Sunday, November 28, 2010

superfast horrifying post

here in my head where i am full of the AWESOME and shit like that, i imagine that you all are constantly wondering what i am up to.  that you have noticed my absence over the past couple of weeks and have been wringing your hands in worry about my whereabouts.

in reality, you probably figured i'm a lame ass blogger who ran out of shit to say or something like that.

but in actuality, i've been in new york since november 21st.  which was last sunday.  i don't have the time or emotional capacity or energy to write the whole story out now, but believe me you'll probably hear enough about it in the near future.  the short version will have to do.

my mom went to the emergency room with vision loss last saturday night.  within hours they told us it was cancer.  a huge mass in her lung which has metastacized and is also in her brain and other inernal organs.  we were then told it was stage IV cancer.  we are still waiting for the official biopsy results - that's how fast this has all happened.  i am writing this from a hospice facility in huntington, new york where awesome husband and i are with mom, who is resting comfortably.  mom has lost just about all of her vision at this point and is sleeping at least 23.5 hours a day.  she only wakes up once in a while and says something.  when she does 'wake up' she is lucid and knows who i am and can answer some questions.

if you don't know, 'hospice' is a word that is only really used when people are about to die.  we don't have a real timeframe, but this facility only accepts people on a day to day basis.  mom is not expected to survive for more than a few days.  we cannot cure this cancer, only keep her comfortable while we wait for her to pass on.

so i may or may not be blogging for a bit.  i haven't read or commented on anyone else's blogs either.  and i don't know when i will be able to share this story.  now we are only hoping for a quick and peaceful passing for my mom, who deserves to have something easy in this life - even if it is only death.

10 comments:

  1. Steph :( oh my God :( I'm so so sorry. Good people like you don't deserve this and I truly hope your mom is without pain. I will pray for her and your family.

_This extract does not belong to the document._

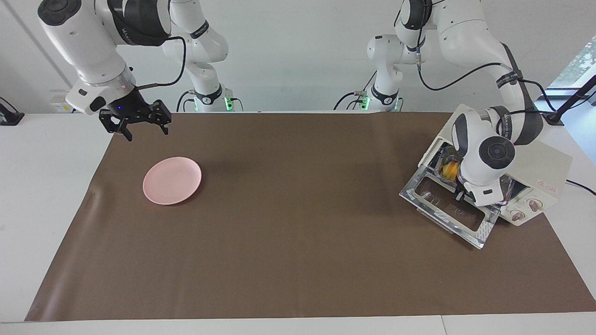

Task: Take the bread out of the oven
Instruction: 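Grasp the foil tray edge with the left gripper, then pull the foil tray out of the oven with the left gripper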

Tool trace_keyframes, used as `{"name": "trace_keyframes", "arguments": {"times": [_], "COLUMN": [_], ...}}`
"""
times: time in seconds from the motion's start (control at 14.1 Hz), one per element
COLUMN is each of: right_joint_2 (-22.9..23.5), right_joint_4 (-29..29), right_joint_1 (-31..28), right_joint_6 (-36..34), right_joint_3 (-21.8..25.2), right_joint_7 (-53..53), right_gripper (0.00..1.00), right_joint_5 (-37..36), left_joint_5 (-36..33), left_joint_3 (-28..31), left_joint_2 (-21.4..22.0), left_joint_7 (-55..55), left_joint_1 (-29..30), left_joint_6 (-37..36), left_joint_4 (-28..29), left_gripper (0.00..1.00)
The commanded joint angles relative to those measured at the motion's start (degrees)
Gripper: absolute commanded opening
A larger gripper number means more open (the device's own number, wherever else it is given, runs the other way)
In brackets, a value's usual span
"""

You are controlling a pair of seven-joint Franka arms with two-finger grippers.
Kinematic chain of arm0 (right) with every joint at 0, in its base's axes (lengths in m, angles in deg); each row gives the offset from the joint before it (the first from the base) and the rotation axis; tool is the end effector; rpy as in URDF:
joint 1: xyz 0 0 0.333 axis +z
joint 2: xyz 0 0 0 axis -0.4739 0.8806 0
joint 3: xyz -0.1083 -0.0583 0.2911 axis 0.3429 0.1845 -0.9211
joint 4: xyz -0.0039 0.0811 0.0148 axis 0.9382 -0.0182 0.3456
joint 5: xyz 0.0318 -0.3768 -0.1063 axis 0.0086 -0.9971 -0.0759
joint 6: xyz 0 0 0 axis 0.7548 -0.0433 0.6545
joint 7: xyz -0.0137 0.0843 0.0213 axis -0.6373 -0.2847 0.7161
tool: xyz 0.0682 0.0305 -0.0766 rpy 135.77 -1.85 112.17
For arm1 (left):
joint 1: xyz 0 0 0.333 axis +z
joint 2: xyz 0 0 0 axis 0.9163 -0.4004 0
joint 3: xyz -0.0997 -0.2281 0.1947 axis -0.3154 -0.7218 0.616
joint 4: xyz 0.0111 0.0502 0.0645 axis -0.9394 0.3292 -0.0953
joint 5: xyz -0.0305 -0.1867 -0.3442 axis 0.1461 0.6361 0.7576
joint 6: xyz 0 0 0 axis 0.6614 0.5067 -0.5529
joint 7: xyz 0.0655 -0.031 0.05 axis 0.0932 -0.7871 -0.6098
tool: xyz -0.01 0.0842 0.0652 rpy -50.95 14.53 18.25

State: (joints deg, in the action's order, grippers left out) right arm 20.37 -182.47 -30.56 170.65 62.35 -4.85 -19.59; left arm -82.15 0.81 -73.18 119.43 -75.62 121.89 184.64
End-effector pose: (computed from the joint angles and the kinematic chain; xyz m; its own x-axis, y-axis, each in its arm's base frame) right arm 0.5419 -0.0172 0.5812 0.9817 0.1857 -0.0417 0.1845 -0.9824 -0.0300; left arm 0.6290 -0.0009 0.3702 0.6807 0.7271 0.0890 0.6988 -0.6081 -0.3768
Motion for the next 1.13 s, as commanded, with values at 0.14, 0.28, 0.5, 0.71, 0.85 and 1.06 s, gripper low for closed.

    Wishing you the best. Your mom is lucky to have a wonderful daughter like you be there for her.

    ReplyDelete
  2. I'm so sorry. My thoughts are with you and your family.

    ReplyDelete
  3. Steph... I have no words that will mean anything right now, because words can't even begin to express how sorry I am and how horrid this must be for your mother, yourself and your fam in general.

    I was actually wondering where you were. Was pumped to see a new post. But I am just in shock and so wish I could hug you right now.

    Jesus.

    Please email me if you need to vent/talk/anything. seriouslyreallyblog[at]gmail[dot]com.

    I'm so sorry. I hope she isn't in pain and that things get better for her.

    ReplyDelete
  4. I am so sorry to hear this awful news. Look after your self in this difficult time. Sending hugs and love.

    ReplyDelete
  5. i'm so sorry to hear about your mum. i hope they are able to make her passing quiet and peaceful at the hospice facility. know that lots of people will be thinking of you during this crummy time. xo

    ReplyDelete
  6. I am so, so sorry. I will hope and pray for peace for all of you. Hugs

    ReplyDelete
  7. Oh my God, darlin. What a shock. I'm so sorry to hear this. I'll be thinking about you and your family.

    ReplyDelete
  8. Oh my. I'm so sorry hun, I'll be thinking of you and I wish for the best.

    http://theadorkableditzmissteps.blogspot.com/

    ReplyDelete
  9. I don't know that there is anything for me to add that I haven't already shared with you. Just know that I'm holding all of you close in my heart.

    ReplyDelete
  10. I'm so sorry to read this. My thoughts are with you and your family.